## Work instructions:
Give the data again exactly, without its images.

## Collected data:

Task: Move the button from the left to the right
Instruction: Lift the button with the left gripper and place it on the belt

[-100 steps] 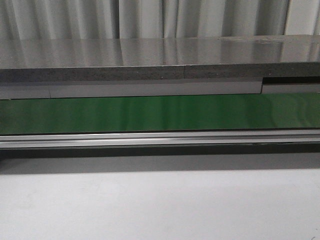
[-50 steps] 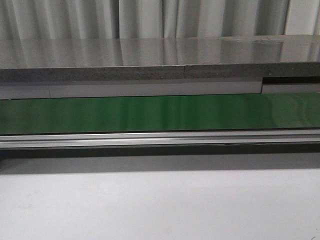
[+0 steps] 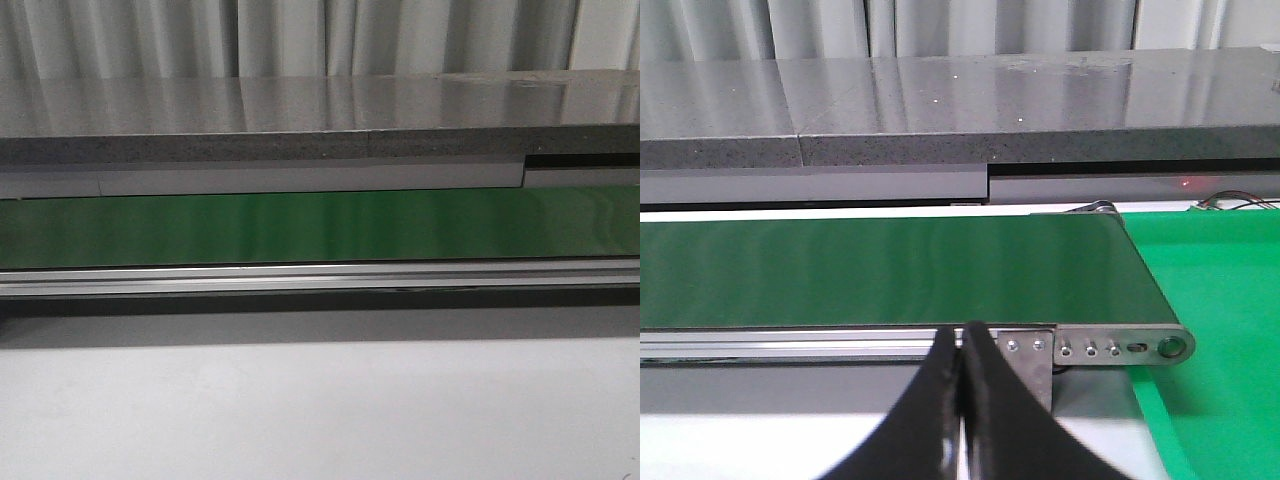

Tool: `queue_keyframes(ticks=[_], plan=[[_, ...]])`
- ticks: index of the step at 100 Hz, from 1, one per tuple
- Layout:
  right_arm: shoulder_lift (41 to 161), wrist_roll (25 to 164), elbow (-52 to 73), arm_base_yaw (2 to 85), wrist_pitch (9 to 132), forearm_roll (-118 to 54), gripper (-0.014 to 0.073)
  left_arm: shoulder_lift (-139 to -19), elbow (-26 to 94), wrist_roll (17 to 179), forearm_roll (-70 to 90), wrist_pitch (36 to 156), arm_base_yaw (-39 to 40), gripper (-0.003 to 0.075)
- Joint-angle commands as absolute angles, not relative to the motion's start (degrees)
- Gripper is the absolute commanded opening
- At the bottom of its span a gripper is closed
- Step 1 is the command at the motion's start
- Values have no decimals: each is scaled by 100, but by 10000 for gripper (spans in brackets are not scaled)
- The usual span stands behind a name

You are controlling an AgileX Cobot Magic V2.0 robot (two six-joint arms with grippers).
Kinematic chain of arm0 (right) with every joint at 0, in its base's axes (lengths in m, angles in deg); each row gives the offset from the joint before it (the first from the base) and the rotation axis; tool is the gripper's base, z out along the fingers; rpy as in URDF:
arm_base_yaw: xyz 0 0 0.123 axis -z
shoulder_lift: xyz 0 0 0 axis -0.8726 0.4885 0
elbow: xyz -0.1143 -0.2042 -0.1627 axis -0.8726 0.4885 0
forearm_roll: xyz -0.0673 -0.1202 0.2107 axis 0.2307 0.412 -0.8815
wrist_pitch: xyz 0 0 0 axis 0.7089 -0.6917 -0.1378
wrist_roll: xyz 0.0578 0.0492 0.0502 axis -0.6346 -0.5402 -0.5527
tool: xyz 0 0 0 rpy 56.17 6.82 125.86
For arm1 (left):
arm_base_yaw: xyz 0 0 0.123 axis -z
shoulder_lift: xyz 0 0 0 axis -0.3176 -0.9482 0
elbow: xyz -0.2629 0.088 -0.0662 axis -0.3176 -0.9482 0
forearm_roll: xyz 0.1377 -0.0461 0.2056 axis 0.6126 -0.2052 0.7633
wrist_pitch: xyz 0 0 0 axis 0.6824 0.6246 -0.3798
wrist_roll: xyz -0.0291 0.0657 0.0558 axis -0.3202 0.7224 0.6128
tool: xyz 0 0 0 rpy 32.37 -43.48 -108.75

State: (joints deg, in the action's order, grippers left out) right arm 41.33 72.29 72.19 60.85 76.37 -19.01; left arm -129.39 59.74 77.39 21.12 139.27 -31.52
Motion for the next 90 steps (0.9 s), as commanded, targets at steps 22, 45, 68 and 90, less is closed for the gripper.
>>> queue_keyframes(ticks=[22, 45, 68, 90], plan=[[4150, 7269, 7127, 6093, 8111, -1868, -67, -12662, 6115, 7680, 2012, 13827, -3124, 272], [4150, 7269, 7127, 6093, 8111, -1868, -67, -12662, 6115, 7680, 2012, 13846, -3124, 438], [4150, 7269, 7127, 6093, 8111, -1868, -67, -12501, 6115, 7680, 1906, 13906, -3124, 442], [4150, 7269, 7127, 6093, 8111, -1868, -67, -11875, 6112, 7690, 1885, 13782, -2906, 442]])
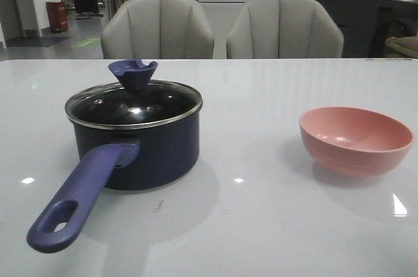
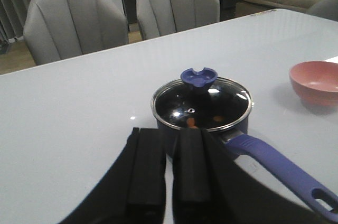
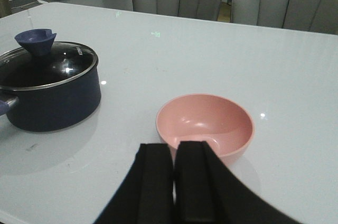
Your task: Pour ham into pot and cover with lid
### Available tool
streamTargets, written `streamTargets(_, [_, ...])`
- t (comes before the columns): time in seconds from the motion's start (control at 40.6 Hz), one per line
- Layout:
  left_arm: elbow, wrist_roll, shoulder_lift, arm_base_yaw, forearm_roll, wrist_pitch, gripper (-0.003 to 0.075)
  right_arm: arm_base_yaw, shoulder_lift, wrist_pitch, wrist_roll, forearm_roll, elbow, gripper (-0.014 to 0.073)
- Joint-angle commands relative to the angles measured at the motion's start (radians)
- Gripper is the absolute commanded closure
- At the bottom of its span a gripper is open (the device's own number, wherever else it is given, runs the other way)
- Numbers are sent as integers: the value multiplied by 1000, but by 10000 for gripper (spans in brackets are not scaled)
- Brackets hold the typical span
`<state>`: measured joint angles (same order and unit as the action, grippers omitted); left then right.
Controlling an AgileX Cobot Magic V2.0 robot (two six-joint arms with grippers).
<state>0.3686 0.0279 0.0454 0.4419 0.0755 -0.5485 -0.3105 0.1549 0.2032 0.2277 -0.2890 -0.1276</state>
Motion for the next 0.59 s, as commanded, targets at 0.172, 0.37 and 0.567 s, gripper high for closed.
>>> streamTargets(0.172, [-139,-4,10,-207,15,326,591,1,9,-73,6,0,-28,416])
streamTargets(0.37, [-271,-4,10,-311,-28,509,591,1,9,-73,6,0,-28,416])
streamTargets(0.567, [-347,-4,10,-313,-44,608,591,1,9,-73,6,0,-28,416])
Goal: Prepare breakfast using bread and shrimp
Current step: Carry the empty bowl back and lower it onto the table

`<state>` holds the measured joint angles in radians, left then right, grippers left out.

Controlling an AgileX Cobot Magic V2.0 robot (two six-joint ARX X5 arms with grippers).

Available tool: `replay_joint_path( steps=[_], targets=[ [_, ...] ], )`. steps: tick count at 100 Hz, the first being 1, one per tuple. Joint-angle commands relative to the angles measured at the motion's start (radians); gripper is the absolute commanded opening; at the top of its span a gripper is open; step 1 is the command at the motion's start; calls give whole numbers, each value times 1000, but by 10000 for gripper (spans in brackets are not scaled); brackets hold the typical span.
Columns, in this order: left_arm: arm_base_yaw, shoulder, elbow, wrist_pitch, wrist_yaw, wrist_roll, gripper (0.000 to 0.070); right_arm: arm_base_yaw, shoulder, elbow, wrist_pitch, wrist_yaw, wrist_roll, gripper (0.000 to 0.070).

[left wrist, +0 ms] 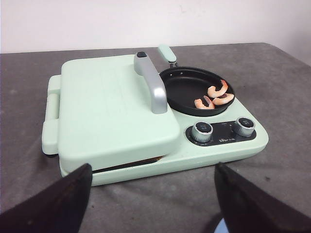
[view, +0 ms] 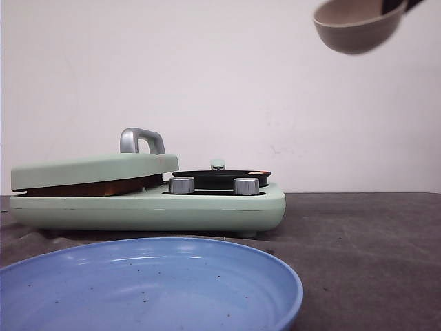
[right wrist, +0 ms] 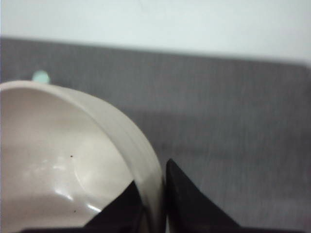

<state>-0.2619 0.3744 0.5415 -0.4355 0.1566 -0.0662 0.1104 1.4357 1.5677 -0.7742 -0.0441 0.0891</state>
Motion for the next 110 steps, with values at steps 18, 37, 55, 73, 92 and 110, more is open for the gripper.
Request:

## Problem solution:
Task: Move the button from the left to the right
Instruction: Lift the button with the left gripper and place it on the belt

[-100 steps] 
[-50 steps] 
[+0 steps] 

Tool: `queue_keyframes(ticks=[_], plan=[[_, ...]])`
- ticks: index of the step at 100 Hz, from 1, one per tuple
- Layout:
  right_arm: shoulder_lift (41 to 161), wrist_roll (25 to 164), elbow (-52 to 73), arm_base_yaw (2 to 85), wrist_pitch (9 to 132), forearm_roll (-118 to 54), gripper (-0.014 to 0.073)
  left_arm: shoulder_lift (-139 to -19), elbow (-26 to 94), wrist_roll (17 to 179), forearm_roll (-70 to 90), wrist_pitch (36 to 156), arm_base_yaw (-39 to 40), gripper (-0.003 to 0.075)
- Joint-angle commands as absolute angles, not relative to the motion's start (degrees)
- Gripper is the absolute commanded opening
- At the bottom of its span a gripper is closed
- Step 1 is the command at the motion's start
- Values have no decimals: each is scaled by 100, but by 10000 for gripper (spans in brackets are not scaled)
- The usual span stands behind a name

You are controlling an AgileX Cobot Magic V2.0 robot (two six-joint arms with grippers).
Kinematic chain of arm0 (right) with every joint at 0, in its base's axes (lengths in m, angles in deg); each row gives the offset from the joint before it (the first from the base) and the rotation axis; tool is the gripper's base, z out along the fingers; rpy as in URDF:
arm_base_yaw: xyz 0 0 0.123 axis -z
shoulder_lift: xyz 0 0 0 axis -0.8726 0.4885 0
elbow: xyz -0.1143 -0.2042 -0.1627 axis -0.8726 0.4885 0
forearm_roll: xyz -0.0673 -0.1202 0.2107 axis 0.2307 0.412 -0.8815
wrist_pitch: xyz 0 0 0 axis 0.7089 -0.6917 -0.1378
wrist_roll: xyz 0.0578 0.0492 0.0502 axis -0.6346 -0.5402 -0.5527
tool: xyz 0 0 0 rpy 56.17 6.82 125.86
For arm1 (left):
arm_base_yaw: xyz 0 0 0.123 axis -z
shoulder_lift: xyz 0 0 0 axis -0.3176 -0.9482 0
elbow: xyz -0.2629 0.088 -0.0662 axis -0.3176 -0.9482 0
forearm_roll: xyz 0.1377 -0.0461 0.2056 axis 0.6126 -0.2052 0.7633
wrist_pitch: xyz 0 0 0 axis 0.6824 0.6246 -0.3798
wrist_roll: xyz -0.0291 0.0657 0.0558 axis -0.3202 0.7224 0.6128
tool: xyz 0 0 0 rpy 32.37 -43.48 -108.75

State: (joints deg, in the action's order, grippers left out) right arm 41.33 72.29 72.19 60.85 76.37 -19.01; left arm -129.39 59.74 77.39 21.12 139.27 -31.52
Motion for the next 90 steps (0.9 s), as commanded, targets at steps 22, 45, 68 and 90, less is closed for the gripper.
>>> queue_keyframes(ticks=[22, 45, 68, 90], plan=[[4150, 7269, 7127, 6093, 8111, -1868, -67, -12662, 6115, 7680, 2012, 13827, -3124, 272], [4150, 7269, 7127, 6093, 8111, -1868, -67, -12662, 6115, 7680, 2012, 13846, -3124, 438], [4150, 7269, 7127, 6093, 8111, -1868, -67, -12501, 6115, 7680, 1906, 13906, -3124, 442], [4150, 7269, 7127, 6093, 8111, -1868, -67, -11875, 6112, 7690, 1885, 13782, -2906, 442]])
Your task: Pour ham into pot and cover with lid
### Available tool
streamTargets, written `streamTargets(_, [_, ...])`
- t (comes before the columns): time in seconds from the motion's start (control at 40.6 Hz), one per line
- Layout:
  left_arm: elbow, wrist_roll, shoulder_lift, arm_base_yaw, forearm_roll, wrist_pitch, gripper (-0.003 to 0.075)
  right_arm: arm_base_yaw, shoulder_lift, wrist_pitch, wrist_roll, forearm_roll, elbow, gripper (-0.014 to 0.073)
- Joint-angle commands relative to the angles measured at the motion's start (radians)
- Gripper is the absolute commanded closure
- At the bottom of its span a gripper is open (the device's own number, wherever else it is given, runs the other way)
- Numbers are sent as integers: the value multiplied by 1000, but by 10000 for gripper (spans in brackets are not scaled)
- Brackets hold the typical span
`<state>`: measured joint angles (same order and unit as the action, grippers omitted); left then right.
Controlling an AgileX Cobot Magic V2.0 robot (two six-joint arms with grippers).
<state>0.3686 0.0279 0.0454 0.4419 0.0755 -0.5485 -0.3105 0.1549 0.2032 0.2277 -0.2890 -0.1276</state>
Motion for the next 0.59 s, as commanded, targets at 0.172, 0.37 and 0.567 s, gripper high for closed.
>>> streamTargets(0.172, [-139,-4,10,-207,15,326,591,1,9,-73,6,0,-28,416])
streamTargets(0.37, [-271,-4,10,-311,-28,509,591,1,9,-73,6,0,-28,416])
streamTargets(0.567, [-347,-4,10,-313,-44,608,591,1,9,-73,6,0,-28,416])
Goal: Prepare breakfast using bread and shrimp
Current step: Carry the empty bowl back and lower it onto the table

`<state>` holds the measured joint angles in radians, left then right, grippers left out.

Controlling an AgileX Cobot Magic V2.0 robot (two six-joint ARX X5 arms with grippers).

Available tool: `replay_joint_path( steps=[_], targets=[ [_, ...] ], )`. steps: tick count at 100 Hz, the first being 1, one per tuple. Joint-angle commands relative to the angles measured at the motion's start (radians); gripper is the absolute commanded opening; at the top of its span a gripper is open; step 1 is the command at the motion's start; calls give whole numbers, each value times 1000, but by 10000 for gripper (spans in brackets are not scaled); brackets hold the typical span.
Columns, in this order: left_arm: arm_base_yaw, shoulder, elbow, wrist_pitch, wrist_yaw, wrist_roll, gripper (0.000 to 0.070); right_arm: arm_base_yaw, shoulder, elbow, wrist_pitch, wrist_yaw, wrist_roll, gripper (0.000 to 0.070).

[left wrist, +0 ms] 
[view, +0 ms] 
[right wrist, +0 ms] 

<state>-0.2619 0.3744 0.5415 -0.4355 0.1566 -0.0662 0.1104 1.4357 1.5677 -0.7742 -0.0441 0.0891</state>
Motion for the next 110 steps, with values at steps 18, 37, 55, 73, 92 and 110, more is open for the gripper.
Request:

With this, the answer is complete.